Plus there are the movie stars, from Jerry Lewis and Dean Martin, to the rat pack, to Jane Fonda to Burt Lancaster, and now and then, even a writer, for variety.
The latest is a bio of Billy Joel. Hey, I liked his music, so sue me. Play me a song, piano man.
I'm not bothering to mention the title or the writer's name, because I didn't think the book was particularly well-done and I can't recommend it. The writer obviously didn't have direct access to his subject. Those people who would talk to him often had axes to grind, and if they had spoken about a subject frequently, the writer would group those pieces together. The effect was repetitive and redundant -- the drummer player would say something, and the writer would quote it. Then he said pretty much the same thing elsewhere, and the writer would drop that in; then the drummer would offer a slight variation elsewhere, and lo, that would be there too, all clumped together. So you get all this padding that wasn't necessary: Billy was being a dick, so I wrote him this letter. I wrote this letter, because he was being a dick. And yeah, when he was being a dick, I wrote him this letter.

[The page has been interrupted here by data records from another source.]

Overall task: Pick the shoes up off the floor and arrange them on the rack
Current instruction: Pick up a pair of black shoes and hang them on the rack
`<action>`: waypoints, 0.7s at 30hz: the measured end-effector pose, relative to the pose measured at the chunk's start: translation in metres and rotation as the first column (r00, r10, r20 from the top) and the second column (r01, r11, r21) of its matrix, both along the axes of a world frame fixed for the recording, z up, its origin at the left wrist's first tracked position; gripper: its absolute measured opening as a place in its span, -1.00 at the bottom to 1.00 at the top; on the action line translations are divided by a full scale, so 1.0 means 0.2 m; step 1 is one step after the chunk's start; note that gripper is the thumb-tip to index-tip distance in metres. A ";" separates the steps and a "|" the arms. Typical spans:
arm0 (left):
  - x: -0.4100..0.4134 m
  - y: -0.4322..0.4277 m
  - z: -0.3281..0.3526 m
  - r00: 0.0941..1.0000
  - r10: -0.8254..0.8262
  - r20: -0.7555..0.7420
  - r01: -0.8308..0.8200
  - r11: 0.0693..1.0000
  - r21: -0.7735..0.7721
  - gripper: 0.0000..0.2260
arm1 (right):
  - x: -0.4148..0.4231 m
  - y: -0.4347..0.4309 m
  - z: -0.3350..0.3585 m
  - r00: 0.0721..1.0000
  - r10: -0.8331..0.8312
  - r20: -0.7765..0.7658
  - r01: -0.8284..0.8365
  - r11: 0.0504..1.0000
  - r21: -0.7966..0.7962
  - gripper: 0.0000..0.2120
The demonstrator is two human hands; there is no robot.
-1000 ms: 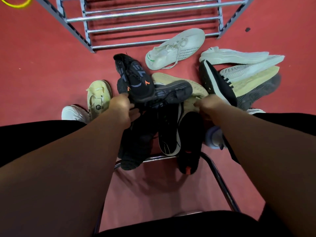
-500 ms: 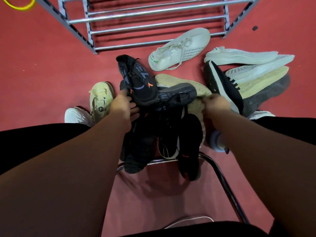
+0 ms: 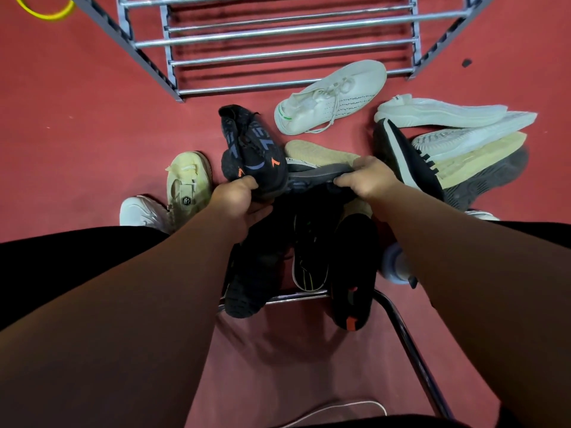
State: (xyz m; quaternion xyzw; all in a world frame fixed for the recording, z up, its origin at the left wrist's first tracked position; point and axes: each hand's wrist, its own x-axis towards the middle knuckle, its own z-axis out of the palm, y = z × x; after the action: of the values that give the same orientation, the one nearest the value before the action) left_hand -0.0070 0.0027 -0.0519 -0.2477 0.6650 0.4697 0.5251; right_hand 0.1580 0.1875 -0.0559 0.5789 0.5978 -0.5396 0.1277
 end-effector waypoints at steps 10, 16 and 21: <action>-0.04 0.01 0.28 0.999 -0.005 0.048 0.003 1.000 0.028 -0.75 | 0.03 -0.10 0.26 0.998 -0.026 0.059 0.046 0.935 -0.351 -0.86; -0.10 -0.04 0.73 0.985 -0.173 -0.015 0.174 0.983 0.067 -0.78 | -0.02 -0.04 0.75 0.998 0.012 0.057 -0.002 0.983 -0.182 -0.92; -0.13 -0.12 1.16 0.964 -0.237 -0.118 0.249 0.963 0.100 -0.78 | 0.07 -0.04 1.19 0.993 -0.090 -0.072 0.088 0.996 -0.028 -0.84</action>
State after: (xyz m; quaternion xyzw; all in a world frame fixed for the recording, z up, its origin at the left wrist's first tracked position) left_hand -0.0334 -0.0223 0.1795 -0.1089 0.6893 0.4511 0.5563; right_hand 0.1724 0.1785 0.1815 0.5833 0.5689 -0.5730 0.0889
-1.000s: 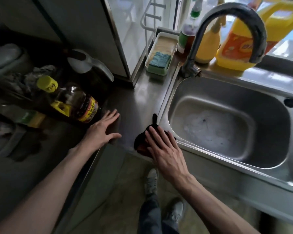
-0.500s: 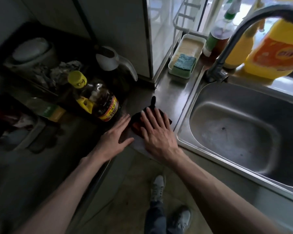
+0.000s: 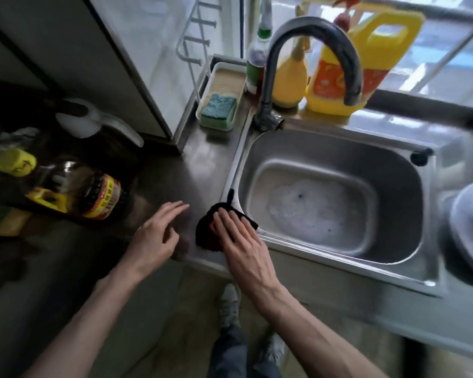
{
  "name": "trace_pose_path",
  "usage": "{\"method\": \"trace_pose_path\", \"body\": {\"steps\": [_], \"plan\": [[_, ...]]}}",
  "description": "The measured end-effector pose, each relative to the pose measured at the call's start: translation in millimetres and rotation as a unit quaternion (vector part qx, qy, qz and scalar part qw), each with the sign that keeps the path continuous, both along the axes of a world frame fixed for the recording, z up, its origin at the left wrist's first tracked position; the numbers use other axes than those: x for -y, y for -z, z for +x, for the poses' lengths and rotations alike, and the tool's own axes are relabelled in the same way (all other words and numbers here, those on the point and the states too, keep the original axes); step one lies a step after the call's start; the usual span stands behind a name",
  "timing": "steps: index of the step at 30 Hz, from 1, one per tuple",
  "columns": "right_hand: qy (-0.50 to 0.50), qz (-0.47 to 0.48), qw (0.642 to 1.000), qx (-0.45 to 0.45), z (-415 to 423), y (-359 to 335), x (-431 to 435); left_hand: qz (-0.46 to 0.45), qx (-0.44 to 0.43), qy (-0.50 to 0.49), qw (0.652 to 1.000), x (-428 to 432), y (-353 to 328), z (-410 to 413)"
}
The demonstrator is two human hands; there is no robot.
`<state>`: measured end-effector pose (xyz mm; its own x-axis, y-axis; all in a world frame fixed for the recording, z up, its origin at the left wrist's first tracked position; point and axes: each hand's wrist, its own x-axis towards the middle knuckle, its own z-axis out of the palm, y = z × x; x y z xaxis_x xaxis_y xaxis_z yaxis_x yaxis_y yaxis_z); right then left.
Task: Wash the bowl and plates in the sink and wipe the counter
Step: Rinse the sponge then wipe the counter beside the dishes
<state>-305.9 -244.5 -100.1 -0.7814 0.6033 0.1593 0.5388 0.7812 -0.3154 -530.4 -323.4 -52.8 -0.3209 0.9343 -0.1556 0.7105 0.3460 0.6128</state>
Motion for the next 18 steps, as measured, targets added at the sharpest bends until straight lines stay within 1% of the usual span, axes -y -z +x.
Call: {"method": "trace_pose_path", "body": {"steps": [2, 5, 7, 10, 12, 14, 18], "plan": [[0.038, -0.021, 0.999, 0.000, 33.7, -1.4, 3.1, 0.011, -0.005, 0.035, 0.999, -16.8, 3.6, 17.8], [0.071, -0.022, 0.997, -0.009, 93.3, 1.0, -8.4, -0.049, -0.020, 0.074, 0.996, -40.0, 18.9, 38.7], [0.090, -0.016, 0.996, -0.018, 137.1, 6.7, -15.0, -0.076, -0.066, 0.081, 0.992, -49.0, 31.2, 50.5], [0.119, -0.004, 0.993, -0.014, 179.6, 9.9, -20.1, -0.082, -0.116, 0.086, 0.986, -51.9, 39.9, 59.8], [0.135, -0.007, 0.991, -0.014, 177.0, 3.2, -21.1, -0.088, -0.119, 0.090, 0.985, -51.6, 40.9, 58.9], [0.120, -0.017, 0.992, -0.019, 154.0, -5.3, -20.4, -0.092, -0.106, 0.087, 0.986, -51.5, 40.8, 57.6], [0.068, -0.033, 0.997, -0.033, 70.8, -7.2, -15.7, -0.082, -0.077, 0.088, 0.990, -51.7, 40.5, 53.2]]}}
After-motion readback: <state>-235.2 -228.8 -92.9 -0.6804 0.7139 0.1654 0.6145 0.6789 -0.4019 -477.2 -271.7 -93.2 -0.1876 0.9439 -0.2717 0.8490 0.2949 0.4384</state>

I got it. You wrote him a letter. Why was that again?
When the writer ran out of those, he would offer up numbers: How many people attended which concert, how much money got raked in. And long reviews were extensively quoted, so we know how Rolling Stone had in it for Billy -- except for when they loved him and said so.
Love/hate relationship with the press, Billy had, and that's not unusual. Sometimes the press can be so stupid you wonder how they remember to breathe. Watch some of those interviews with Dylan or the Beatles and marvel at the questions. Ever watch a TV reporter interview a mother whose child had just been killed? How do you feel about that? they ask. Makes you want to take 'em out behind the woodshed and kick the crap out of them.
Probably the most distracting thing was that the writer wanted to present this hagiographic view of Joel, who was the hottest guy on the radio back in the day. (And the first major rock star to put out an album on CD -- remember those?) And because most of his closest sources were disaffected band members who had been booted out, he couldn't pull it off. Billy's this talented, nice, easy-going guy! Followed by, I found out I wasn't in the band any more on MTV. He never called to tell me, he just stopped talking to me.
Nice guy, really -- well, except sometimes, a real dickwad. Kinda hard to reconcile those.
Joel was married three times when the book ends -- divorced from the third wife after the book came out -- and the father of a daughter. He was also rich, but ripped-off by his management; a drunk who sometimes fell over on stage, and slammed three cars into trees -- or once, a house -- in single-car accidents; and all the stuff about how his personal life would periodically dip into the toilet was addressed peripherally: Oh, yeah, by this time, his marriage was falling apart and he and his wife would argue a lot. He went into rehab a couple times. He likes big boats and has a fleet of 'em.
Really? How interesting.
There's a passing reference to Joel being given crappy reviews because the press thought he was a spoiled rock star and a pain in the ass to deal with, but it's blown by in a hurry. And also hurried mentions of some of the classical rock star big-headedness: Somebody gets in the way, and it's Hey! Don't you know who I am?
Always makes me want to say things like, Don't you know? You have amnesia? Have you checked your wallet for ID?
That rock-star career arc has become a cliche, and Joel didn't escape any of the nuances that I could tell, though much of that was reading between the lines. Talented, family deserted by his father early, he got good on the piano. Was in this group and that. Collected some likewise-talented musicians and hit the big time, number one albums and singles. Started taking himself too seriously, kicked out his original sidemen who, in the end, were just hired help. And there's a huge gap when one of them committed suicide. The writer interviews all the other guys in the band who talk about how their old buddy was depressed after being booted and all, and how they regret not picking up on it. No mention of what Joel thought about it, none.
One of the sidemen, waiting for another tour, was broke. He asked Joel for an advance. Joel told him to talk to the managers, he didn't do that stuff. Guess who didn't get an advance, while Billy went off to buy another yacht. Guy backing you on drums from the old days, you let him dangle, then cut him loose. Kind of hard to keep the nice guy image going.
Not the first time I've heard this about a rock star. He's raking in millions, but the boys in the band are getting paid peanuts for being on the records and tours and making the sound what it is. They don't like it? Plenty more where they came from ...
There is a mention that Joel is emotionally distant. Well, gee, that clears that up.
I don't usually read these things with an eye for factual errors, but I came across one that leaped out: A mention of singer/songwriter Paul Simon's twin brother, Eddie. Huh, I told my wife, I didn't know Paul Simon had a twin brother!
That's because he doesn't. (He has a brother who is four years younger, and if he's a twin, Paul's mother must have had a passing strange pregnancy.)
Oh, well. Better luck next bio ...
1 comment:
I always liked Billy Joel a lot though more his lyrics than his music perhaps. He could write songs that were extremely specific to NY and to a certain kind of person in NY but were still completely universal.